For two curves $P = (p_0, p_1, \dots, p_n)$ and $Q = (q_0, q_1, \dots, q_m)$, the discrete Fréchet distance is:

$$ d_F(P, Q) = \min_{\alpha, \beta} \max_{i} \, d(p_{\alpha(i)}, q_{\beta(i)}) $$

where $\alpha$ and $\beta$ are monotone traversals of the two curves.

Implementation

frechet/distance.py provides a Numba JIT-compiled function:

from common.frechet import frechet_distance

score = frechet_distance(true_coords, pred_coords)  # returns float
  • Inputs: 2D arrays of shape (T, D) where T is the number of time points and D is the number of dimensions (observables per time point).
  • Returns: a single float64 scalar — the discrete Fréchet distance.
  • Uses @njit(parallel=True) with Numba for JIT compilation and parallelized pairwise distance computation.

The dynamic programming recurrence:

cost[0, 0] = dist[0, 0]
cost[i, 0] = max(cost[i-1, 0], dist[i, 0])
cost[0, j] = max(cost[0, j-1], dist[0, j])
cost[i, j] = max(min(cost[i-1,j], cost[i,j-1], cost[i-1,j-1]), dist[i,j])

The final result is cost[-1, -1].

Where it is used

  • networkmodel/runner.py: After optimization, Fréchet scores are computed between observed and predicted time-series trajectories for each gene. These scores are stored in the dashboard bundle (frechet_scores field) and displayed in the Streamlit dashboard.
  • scripts/curve_similarity.py: Stand-alone script that computes per-row Fréchet distances between observed and estimated columns in tfopt_results.xlsx / kinopt_results.xlsx.

Fréchet vs RMSE

Property RMSE Discrete Fréchet
Sensitive to point-to-point order No Yes
Penalizes shape mismatch (timing shift) Poorly Well
Scale-dependent Yes Yes
Normalized No (raw units) No (raw units)
Interpretable threshold No No
Computational cost O(T) O(T²)

Use Fréchet distance when trajectory shape and timing matter (e.g., detecting phase lags or peak shifts). Use RMSE when you only care about average point-wise deviation.

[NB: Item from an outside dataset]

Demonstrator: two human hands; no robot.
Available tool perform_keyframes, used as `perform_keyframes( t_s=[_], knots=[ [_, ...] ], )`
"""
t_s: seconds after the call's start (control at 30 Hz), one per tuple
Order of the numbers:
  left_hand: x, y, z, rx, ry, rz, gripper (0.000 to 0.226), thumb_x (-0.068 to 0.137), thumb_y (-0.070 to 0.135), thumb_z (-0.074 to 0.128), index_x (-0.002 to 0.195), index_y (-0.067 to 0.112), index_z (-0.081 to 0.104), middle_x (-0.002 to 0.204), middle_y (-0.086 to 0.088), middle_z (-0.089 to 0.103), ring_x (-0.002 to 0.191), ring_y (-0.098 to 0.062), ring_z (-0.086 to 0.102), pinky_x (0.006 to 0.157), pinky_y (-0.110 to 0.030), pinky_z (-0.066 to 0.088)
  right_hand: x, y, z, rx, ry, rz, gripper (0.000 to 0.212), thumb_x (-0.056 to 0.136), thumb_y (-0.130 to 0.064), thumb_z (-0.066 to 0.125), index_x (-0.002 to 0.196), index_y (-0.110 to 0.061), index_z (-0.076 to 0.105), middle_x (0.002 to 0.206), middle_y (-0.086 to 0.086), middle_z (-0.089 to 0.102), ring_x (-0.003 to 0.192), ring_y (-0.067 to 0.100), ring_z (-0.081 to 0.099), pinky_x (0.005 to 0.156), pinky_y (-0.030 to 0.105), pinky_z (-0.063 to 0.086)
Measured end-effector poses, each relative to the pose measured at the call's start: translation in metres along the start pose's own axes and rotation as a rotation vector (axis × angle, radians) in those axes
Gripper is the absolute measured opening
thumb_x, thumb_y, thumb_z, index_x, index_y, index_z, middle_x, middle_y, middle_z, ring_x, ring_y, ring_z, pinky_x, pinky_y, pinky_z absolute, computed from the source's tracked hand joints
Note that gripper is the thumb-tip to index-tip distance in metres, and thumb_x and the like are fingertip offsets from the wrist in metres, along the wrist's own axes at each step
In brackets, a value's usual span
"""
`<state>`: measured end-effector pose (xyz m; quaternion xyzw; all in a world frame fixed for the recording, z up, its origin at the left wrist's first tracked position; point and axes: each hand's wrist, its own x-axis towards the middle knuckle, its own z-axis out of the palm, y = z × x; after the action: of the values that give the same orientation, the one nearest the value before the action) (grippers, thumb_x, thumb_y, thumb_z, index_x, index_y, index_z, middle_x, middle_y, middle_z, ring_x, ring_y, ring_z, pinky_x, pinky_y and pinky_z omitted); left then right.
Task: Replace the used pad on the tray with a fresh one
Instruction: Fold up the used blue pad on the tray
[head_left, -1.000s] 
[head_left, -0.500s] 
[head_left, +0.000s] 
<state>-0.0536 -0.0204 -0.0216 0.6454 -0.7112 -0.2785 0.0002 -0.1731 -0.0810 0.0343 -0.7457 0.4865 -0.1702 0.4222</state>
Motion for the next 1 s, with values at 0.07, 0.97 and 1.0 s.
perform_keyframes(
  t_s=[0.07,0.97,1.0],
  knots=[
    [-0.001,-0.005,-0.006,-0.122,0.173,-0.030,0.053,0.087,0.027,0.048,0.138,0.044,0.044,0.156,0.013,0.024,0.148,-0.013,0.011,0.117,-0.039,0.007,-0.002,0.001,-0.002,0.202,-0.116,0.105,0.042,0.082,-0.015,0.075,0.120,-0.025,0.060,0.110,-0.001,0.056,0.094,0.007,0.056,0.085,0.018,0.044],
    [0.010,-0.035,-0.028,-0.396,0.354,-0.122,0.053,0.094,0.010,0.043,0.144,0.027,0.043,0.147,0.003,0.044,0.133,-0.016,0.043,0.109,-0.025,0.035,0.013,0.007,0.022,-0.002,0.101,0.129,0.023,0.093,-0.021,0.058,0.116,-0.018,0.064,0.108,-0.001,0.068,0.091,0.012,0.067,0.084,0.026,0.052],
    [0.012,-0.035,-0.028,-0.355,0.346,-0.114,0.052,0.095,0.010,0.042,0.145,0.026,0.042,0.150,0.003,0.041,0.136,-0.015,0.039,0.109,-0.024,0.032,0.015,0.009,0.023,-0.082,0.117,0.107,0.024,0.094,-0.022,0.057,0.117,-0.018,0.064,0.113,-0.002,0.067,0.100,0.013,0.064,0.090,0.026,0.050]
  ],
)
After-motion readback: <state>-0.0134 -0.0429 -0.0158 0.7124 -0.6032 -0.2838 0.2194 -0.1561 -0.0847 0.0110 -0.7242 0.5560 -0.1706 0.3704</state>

Normalization and Thresholds

The Fréchet distance values in PhosKinTime are not normalized. They are in the same units as the input data. Use them for ranking fits (lower = more similar trajectory), not as absolute quality judgments. Establish a baseline distribution (e.g., median across all proteins) to contextualize individual scores.

Performance

  • Numba JIT compilation occurs on first call. Subsequent calls reuse the compiled binary.
  • The parallel=True flag enables Numba's parallel loop (prange) for the pairwise distance computation.
  • For large T (many time points), the O(T²) dynamic programming step dominates.
  • Typical phosphoproteomics time series have T ≤ 15 time points, making the function fast.

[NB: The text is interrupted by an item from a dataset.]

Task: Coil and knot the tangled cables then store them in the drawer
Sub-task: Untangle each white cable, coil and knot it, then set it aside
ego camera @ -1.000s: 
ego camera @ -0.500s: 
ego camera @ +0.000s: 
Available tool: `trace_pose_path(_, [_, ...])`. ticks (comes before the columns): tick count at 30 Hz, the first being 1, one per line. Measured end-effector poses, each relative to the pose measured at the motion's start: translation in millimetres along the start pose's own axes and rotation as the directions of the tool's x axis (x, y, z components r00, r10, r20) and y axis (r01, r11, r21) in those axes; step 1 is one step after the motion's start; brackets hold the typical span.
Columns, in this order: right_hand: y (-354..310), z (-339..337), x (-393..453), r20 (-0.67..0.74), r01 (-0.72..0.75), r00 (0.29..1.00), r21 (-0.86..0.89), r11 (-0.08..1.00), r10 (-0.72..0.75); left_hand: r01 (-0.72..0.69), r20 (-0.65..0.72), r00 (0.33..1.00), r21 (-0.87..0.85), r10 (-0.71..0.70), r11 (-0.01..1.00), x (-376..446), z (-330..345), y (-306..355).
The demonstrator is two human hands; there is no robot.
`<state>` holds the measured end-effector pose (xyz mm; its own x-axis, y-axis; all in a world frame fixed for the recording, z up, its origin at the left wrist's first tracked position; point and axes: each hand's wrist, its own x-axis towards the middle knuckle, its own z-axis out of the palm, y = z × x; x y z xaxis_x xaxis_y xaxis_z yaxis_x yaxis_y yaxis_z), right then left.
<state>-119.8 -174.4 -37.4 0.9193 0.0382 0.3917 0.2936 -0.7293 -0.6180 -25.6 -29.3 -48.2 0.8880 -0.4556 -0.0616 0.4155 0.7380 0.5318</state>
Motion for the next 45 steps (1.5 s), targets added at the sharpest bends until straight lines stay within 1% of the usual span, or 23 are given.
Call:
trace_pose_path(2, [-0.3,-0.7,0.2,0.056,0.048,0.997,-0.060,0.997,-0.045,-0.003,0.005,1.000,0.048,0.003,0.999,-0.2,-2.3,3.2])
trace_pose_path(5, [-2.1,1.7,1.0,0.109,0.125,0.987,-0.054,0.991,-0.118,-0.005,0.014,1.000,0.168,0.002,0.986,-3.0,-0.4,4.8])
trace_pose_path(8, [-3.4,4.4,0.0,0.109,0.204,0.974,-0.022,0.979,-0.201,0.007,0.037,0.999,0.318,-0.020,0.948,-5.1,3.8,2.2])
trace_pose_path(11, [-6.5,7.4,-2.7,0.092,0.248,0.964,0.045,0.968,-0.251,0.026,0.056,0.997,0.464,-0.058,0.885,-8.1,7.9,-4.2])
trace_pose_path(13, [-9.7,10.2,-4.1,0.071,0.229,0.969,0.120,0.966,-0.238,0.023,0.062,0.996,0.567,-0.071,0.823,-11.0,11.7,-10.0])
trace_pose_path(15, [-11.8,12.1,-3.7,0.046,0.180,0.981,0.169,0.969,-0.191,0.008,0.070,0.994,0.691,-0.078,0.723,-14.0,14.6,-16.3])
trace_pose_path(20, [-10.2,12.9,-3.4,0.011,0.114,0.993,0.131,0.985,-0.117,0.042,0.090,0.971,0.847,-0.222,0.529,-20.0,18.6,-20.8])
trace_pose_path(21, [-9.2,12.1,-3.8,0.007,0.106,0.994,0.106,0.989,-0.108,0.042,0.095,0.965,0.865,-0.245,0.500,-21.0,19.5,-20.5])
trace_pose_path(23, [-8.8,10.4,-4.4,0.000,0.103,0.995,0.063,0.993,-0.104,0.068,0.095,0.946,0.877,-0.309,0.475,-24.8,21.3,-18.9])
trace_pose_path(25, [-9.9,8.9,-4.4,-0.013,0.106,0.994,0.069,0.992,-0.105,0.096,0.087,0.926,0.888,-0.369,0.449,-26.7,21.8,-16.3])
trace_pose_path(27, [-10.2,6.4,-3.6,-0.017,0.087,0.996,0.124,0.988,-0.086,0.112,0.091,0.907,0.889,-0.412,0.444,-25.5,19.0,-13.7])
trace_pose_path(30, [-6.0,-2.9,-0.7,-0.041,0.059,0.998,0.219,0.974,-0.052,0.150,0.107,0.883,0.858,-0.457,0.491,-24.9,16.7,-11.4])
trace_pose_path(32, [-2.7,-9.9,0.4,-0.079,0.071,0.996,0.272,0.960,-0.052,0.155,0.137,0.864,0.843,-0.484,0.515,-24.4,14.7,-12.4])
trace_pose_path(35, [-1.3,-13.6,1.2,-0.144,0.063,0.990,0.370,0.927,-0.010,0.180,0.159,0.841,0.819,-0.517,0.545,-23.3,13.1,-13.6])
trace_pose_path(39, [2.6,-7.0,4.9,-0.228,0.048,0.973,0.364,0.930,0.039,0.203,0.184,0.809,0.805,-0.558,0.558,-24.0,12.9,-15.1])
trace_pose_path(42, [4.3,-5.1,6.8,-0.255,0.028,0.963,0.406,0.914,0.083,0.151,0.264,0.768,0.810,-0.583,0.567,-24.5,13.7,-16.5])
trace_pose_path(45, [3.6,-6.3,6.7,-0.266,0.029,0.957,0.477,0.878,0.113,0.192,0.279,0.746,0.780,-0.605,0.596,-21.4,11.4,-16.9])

Loss Functions (Optimization)

Both local and global optimizers support configurable loss functions, but the integer codes differ between the two. See the Configuration Reference for how to set loss_type (local) or loss (global).

Local optimizer loss codes ([tfopt] / [kinopt]loss_type)

Used by tfopt and kinopt via SciPy least-squares or evolutionary optimizer:

Code Name Use case
0 MSE Standard squared error
1 MAE Mean absolute error
2 Soft L1 Smooth transition MSE↔MAE
3 Cauchy Heavy-tail robust
4 Arctan Bounded outlier penalty
5 Elastic Net Sparsity + smoothness (default tfopt)
6 Tikhonov L2 regularization

Global model loss codes ([networkmodel]loss)

Used by networkmodel/lossfn.py:

Code Name Description
0 Squared Error (MSE) Standard squared error
1 Huber Smooth L1/L2 transition
2 Pseudo-Huber Differentiable Huber approximation
3 Log-Cosh Smooth approximation of MAE; grad-friendly near 0
4 Cauchy Heavy-tail robust loss
5 Poisson-scaled MSE MSE scaled by predicted value
6 Geman-McClure Soft-saturating robust loss
-1 Charbonnier Differentiable L1 (√(x² + ε²))

Sensitivity Metrics (networkmodel/sensitivity.py)

After global optimization, trajectory-based sensitivity is computed. The sensitivity metric aggregates the model output into a scalar before computing Morris elementary effects:

Metric Description
total_signal Sum of all state values at all time points
mean Mean state value across time
variance Variance of state values across time
l2_norm L2 norm of the trajectory vector

Set via sensitivity_metric in config.toml under [networkmodel].